Iosua Opeta (born August 15, 1996) is an American football guard for the Philadelphia Eagles of the National Football League (NFL). After playing college football for Weber State, he was signed by the Eagles as an undrafted free agent in 2019.

Early life
Opeta was born in Utah and grew up in Stansbury Park after moving to the town when he was eight. He began playing football at the age of ten. In high school, Opeta played defense and offense. He signed with Weber State over an offer from Southern Utah because Weber State wanted him on the defensive line.

College career
Opeta was a member of the Weber State Wildcats for five seasons, redshirting as a true freshman. He played defensive tackle as a redshirt freshman before moving to the offensive line during the following offseason because he was promised a starting role. In his first year as an offensive lineman, Opeta was an honorable mention All-Conference. Opeta was named an FCS All-American twice. He was named to the NFLPA Collegiate Bowl.

Professional career
At the NFL Scouting Combine, Opeta put up 39 reps of 225 pounds on bench press, the most out of any offensive linemen. After going undrafted in 2019, Opeta was signed by the Philadelphia Eagles for training camp. He spent the first 12 weeks on the practice squad.

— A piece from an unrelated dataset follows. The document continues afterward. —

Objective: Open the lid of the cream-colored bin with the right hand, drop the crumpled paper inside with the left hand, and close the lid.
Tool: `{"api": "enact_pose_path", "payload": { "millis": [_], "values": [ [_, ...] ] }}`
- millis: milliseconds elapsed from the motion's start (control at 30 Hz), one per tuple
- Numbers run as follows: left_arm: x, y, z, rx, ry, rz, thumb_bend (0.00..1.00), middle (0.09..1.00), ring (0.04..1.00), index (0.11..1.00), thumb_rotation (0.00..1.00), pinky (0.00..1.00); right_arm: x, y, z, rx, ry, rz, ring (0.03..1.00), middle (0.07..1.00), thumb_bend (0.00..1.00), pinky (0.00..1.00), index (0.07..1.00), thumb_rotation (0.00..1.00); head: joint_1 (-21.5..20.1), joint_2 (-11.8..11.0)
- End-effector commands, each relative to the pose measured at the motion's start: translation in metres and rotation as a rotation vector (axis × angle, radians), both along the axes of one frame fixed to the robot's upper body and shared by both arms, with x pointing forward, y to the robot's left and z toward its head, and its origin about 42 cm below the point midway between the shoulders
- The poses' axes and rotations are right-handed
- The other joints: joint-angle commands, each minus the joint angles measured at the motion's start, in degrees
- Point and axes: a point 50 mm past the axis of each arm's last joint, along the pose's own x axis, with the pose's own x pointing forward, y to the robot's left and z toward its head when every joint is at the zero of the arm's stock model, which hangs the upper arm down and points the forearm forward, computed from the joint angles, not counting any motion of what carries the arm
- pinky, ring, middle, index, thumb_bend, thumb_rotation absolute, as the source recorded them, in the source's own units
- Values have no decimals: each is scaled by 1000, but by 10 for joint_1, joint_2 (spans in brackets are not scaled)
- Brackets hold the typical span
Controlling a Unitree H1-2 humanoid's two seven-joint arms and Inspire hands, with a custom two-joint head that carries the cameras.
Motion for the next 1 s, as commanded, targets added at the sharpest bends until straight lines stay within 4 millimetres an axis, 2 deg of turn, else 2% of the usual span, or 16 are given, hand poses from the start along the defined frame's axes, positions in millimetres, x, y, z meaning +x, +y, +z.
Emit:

On December 3, he was promoted to the active roster.

On September 5, 2020, Opeta was waived by the Eagles and was signed to their practice squad the next day. He was elevated to the active roster on September 12 for the team's week 1 game against the Washington Football Team and reverted to the practice squad on September 14. He was promoted to the active roster on September 15. He was placed on injured reserve on November 28, 2020.

On August 31, 2021, Opeta was waived by the Eagles and re-signed to the practice squad the next day. He was signed to the active roster on September 29, 2021.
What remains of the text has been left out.